Personal information
- Native name: Seán Ó Cearúil (Irish)
- Born: 1941 Dunmanway, County Cork, Ireland
- Died: 18 May 2026 (aged 84–85) Cork
- Occupation: Electrician
- Height: 5 ft 8 in (173 cm)

Sport
- Sport: Gaelic football
- Position: Left corner-forward

Clubs
- Years: Club
- 1960-1978 1962-1972: Dohenys → Carbery

Club titles
- Cork titles: 2

Inter-county
- Years: County / Apps (scores)
- 1964-1969: Cork / 12 (1-12)

Inter-county titles
- Munster titles: 2
- All-Irelands: 0
- NFL: 0

= Johnny Carroll (Gaelic footballer) =

Irish Gaelic footballer

John Carroll (born 1941) is an Irish former Gaelic footballer.

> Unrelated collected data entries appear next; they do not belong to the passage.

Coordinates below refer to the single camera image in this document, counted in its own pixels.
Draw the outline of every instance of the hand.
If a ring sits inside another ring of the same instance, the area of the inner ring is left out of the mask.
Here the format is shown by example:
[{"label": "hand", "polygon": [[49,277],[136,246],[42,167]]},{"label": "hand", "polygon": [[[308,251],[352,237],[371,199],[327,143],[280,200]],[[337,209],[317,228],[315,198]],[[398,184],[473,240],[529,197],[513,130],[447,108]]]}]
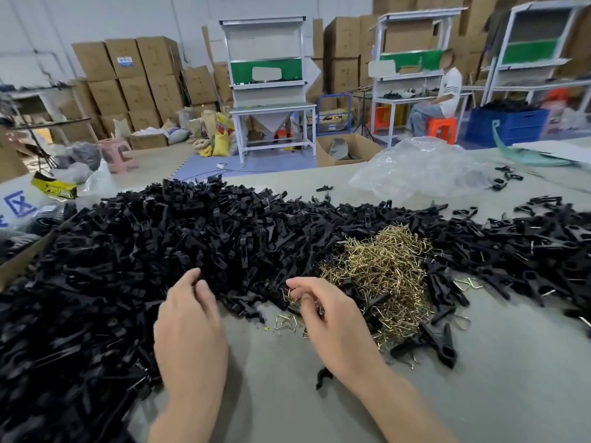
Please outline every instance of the hand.
[{"label": "hand", "polygon": [[213,431],[228,358],[218,305],[207,282],[197,281],[200,274],[191,269],[170,288],[154,324],[156,361],[170,396],[167,412],[199,425],[196,433],[203,438],[192,441],[208,441]]},{"label": "hand", "polygon": [[[352,298],[321,278],[291,278],[287,285],[294,289],[293,300],[300,300],[306,330],[322,362],[354,395],[360,397],[369,382],[389,372]],[[316,312],[316,300],[324,307],[324,320]]]}]

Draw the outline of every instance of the white wall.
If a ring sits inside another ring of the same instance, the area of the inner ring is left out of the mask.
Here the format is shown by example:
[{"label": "white wall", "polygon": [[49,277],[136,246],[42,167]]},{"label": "white wall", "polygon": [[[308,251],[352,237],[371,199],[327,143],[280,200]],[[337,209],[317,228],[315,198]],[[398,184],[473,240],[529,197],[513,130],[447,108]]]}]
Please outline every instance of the white wall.
[{"label": "white wall", "polygon": [[109,38],[164,35],[179,43],[184,66],[207,65],[201,33],[207,22],[298,14],[322,18],[326,26],[335,16],[370,14],[371,5],[371,0],[0,0],[0,82],[46,85],[40,67],[55,80],[84,76],[70,44]]}]

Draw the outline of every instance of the worker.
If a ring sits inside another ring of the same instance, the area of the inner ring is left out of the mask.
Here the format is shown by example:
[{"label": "worker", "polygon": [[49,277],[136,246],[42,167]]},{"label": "worker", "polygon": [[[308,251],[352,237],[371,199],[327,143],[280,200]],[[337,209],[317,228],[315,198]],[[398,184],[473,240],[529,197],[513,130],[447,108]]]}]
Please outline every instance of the worker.
[{"label": "worker", "polygon": [[444,74],[439,86],[439,94],[431,101],[414,104],[408,115],[405,137],[427,135],[427,124],[431,118],[452,118],[460,101],[462,73],[453,66],[456,55],[447,49],[440,59]]},{"label": "worker", "polygon": [[[200,269],[182,276],[154,324],[154,351],[168,404],[152,425],[149,443],[206,443],[218,416],[228,343],[216,299],[199,276]],[[287,285],[292,299],[300,300],[322,362],[359,398],[388,442],[457,442],[410,382],[386,365],[353,299],[321,278],[291,278]],[[324,307],[324,320],[316,301]]]}]

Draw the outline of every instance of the worktable surface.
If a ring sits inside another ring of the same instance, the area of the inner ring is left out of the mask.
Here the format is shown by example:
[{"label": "worktable surface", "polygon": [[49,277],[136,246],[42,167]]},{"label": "worktable surface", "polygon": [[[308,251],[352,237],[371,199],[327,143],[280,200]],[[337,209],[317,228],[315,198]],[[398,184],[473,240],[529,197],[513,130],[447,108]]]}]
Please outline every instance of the worktable surface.
[{"label": "worktable surface", "polygon": [[[562,195],[578,210],[591,209],[591,195],[528,175],[524,168],[503,160],[496,149],[470,151],[479,159],[516,166],[523,181],[509,181],[496,193],[484,191],[477,202],[449,199],[443,211],[477,205],[478,222],[500,218],[506,211],[539,195]],[[368,191],[351,188],[348,181],[359,165],[334,166],[227,178],[231,184],[288,192],[288,198],[323,197],[316,188],[334,186],[333,204],[377,204]],[[591,189],[588,168],[535,168],[552,181]],[[431,199],[415,195],[408,208],[425,208]],[[453,370],[432,350],[420,350],[421,363],[411,370],[396,362],[392,369],[410,379],[458,439],[464,443],[580,443],[589,440],[591,341],[586,326],[562,316],[558,301],[540,308],[526,297],[505,301],[485,289],[471,289],[472,303],[459,313],[472,320],[462,332],[452,327],[459,359]],[[222,311],[231,346],[230,365],[222,407],[212,442],[301,443],[383,441],[362,405],[336,380],[326,380],[316,391],[322,368],[310,340],[301,331],[274,331],[280,311],[260,306],[264,325],[237,319]],[[166,393],[152,396],[132,414],[129,426],[138,441],[146,441],[156,407],[164,410]]]}]

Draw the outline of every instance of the white t-shirt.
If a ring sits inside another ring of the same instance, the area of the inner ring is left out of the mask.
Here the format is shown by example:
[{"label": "white t-shirt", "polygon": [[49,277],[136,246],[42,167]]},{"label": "white t-shirt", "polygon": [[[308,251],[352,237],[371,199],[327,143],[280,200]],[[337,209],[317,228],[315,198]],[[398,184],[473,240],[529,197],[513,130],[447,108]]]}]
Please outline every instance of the white t-shirt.
[{"label": "white t-shirt", "polygon": [[460,91],[462,91],[462,73],[454,66],[441,78],[441,86],[437,95],[438,98],[448,94],[453,95],[452,99],[436,104],[441,107],[441,112],[445,118],[451,118],[456,112],[457,104],[460,101]]}]

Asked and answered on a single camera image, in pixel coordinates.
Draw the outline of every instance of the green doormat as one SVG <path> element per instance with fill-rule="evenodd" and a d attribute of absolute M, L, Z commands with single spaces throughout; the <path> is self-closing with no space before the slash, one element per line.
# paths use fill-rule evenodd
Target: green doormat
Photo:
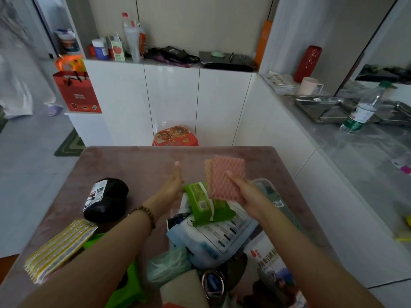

He played with club side Dohenys, divisional side Carbery and at inter-county level with the Cork senior football team.

==Playing career==

Carroll first played Gaelic football at club level with Dohenys. He won several West Cork JFC titles before winning a Cork JFC medal in 1966. Carroll's performances in the junior grade resulted in him being drafted onto the Carbery divisional team and he won two Cork SFC titles. He completed the full set of championship medals when he won a Cork IFC title with Dohenys in 1972.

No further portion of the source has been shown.